Wu Te-mei


Wu Te-mei was a Taiwanese politician.
Wu was born on 23 November 1947 in Kaohsiung. In 1972, her husband mounted an independent bid for the Kaohsiung City Council. For supporting his campaign, Wu was expelled from the Kuomintang. Wu herself served on the Kaohsiung City Council between 1981 and 1985. In 1983, Wu won her first election to the Legislative Yuan, and retained her seat in 1986, 1989, and 1993.

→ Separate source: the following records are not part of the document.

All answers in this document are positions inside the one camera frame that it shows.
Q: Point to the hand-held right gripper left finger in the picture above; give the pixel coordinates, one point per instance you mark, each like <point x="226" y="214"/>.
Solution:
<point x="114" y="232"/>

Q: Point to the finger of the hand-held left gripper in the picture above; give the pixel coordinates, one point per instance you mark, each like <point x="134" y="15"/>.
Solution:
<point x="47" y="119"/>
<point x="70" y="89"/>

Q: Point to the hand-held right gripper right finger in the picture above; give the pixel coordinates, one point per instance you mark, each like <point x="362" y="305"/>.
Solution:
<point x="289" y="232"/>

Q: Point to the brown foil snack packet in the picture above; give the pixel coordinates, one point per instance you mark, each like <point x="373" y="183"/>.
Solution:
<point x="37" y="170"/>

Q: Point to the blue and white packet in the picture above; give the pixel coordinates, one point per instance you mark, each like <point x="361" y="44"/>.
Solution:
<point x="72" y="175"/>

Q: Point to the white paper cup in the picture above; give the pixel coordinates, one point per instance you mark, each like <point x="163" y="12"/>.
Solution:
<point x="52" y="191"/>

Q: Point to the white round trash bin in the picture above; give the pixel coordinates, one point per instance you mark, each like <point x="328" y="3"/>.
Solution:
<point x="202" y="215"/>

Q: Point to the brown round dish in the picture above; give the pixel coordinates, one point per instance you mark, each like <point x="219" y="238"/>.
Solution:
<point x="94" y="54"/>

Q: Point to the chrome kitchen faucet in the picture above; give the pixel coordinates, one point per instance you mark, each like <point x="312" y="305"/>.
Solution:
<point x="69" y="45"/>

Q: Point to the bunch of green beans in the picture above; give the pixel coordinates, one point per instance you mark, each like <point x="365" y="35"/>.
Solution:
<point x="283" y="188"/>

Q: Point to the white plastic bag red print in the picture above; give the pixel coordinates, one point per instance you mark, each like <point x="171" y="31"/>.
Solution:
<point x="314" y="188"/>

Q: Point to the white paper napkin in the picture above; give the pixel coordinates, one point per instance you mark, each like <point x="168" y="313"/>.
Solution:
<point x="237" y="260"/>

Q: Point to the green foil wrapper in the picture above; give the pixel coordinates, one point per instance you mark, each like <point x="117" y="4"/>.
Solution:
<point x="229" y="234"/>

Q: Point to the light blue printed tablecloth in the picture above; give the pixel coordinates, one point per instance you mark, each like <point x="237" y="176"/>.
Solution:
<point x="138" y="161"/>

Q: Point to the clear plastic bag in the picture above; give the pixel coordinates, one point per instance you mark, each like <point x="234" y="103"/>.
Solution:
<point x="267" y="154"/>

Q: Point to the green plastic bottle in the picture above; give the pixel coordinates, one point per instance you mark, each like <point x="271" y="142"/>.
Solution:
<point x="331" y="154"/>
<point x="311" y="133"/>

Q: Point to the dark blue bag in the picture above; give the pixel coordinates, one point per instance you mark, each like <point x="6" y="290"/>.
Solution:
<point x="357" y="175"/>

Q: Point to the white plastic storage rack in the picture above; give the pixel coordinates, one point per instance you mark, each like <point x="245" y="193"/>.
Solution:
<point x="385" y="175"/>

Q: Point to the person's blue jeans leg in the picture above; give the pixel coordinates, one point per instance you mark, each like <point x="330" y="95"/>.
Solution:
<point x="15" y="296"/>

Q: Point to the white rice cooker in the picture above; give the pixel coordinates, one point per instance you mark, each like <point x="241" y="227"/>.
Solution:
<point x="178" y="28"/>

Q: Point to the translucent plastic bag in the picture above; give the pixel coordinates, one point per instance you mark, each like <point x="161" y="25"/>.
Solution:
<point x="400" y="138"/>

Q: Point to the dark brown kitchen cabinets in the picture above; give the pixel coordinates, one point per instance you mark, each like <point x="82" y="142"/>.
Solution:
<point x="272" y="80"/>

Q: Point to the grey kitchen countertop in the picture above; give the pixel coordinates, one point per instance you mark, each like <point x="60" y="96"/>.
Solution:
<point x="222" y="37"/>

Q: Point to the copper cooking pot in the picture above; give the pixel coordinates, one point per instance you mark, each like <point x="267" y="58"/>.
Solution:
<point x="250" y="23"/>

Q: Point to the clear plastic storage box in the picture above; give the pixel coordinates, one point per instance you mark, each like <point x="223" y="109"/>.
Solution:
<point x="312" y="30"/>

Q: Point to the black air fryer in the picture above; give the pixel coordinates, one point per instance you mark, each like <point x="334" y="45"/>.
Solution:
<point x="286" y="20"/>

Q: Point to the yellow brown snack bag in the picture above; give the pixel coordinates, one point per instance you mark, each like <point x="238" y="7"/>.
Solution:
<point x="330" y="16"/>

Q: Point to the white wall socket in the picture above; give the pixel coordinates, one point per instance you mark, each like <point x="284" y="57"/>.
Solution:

Throughout their political careers, Wu and Chu invested in several businesses. In May 2000, the couple were charged with accounting fraud. By December 2002, when Chu was elected city council speaker, the case had not yet been heard in court. Later that month, both Wu and Chu were arrested and a court hearing was scheduled for January 2003. Shortly after questioning by prosecutors, Wu was released on bail while Chu remained in custody. Chu did not report to the Kaohsiung District Prosecutors' Office to begin serving his sentence in October 2003. The next month, Wu claimed that Chu's political rival Chen Tien-miao had bought votes to win the 1994 speakership election and called for the Kaohsiung District Prosecutors' Office to investigate him. The allegations were made on the same day the Kaohsiung District Court had sentenced Wu to six months imprisonment. Her sentence was eventually extended to six years and eight months, which she began serving in 2009. Wu was released on medical parole in 2013 and underwent dialysis treatments. The Kaohsiung District Court ruled in a separate case heard in February 2010, that Wu was guilty of vote buying on her daughter's behalf in a 2006 municipal election. Wu died aged 68 on 6 December 2015, of kidney failure caused by diabetes. Chu, who had left for China, did not return for Wu's funeral held on 21 December 2015.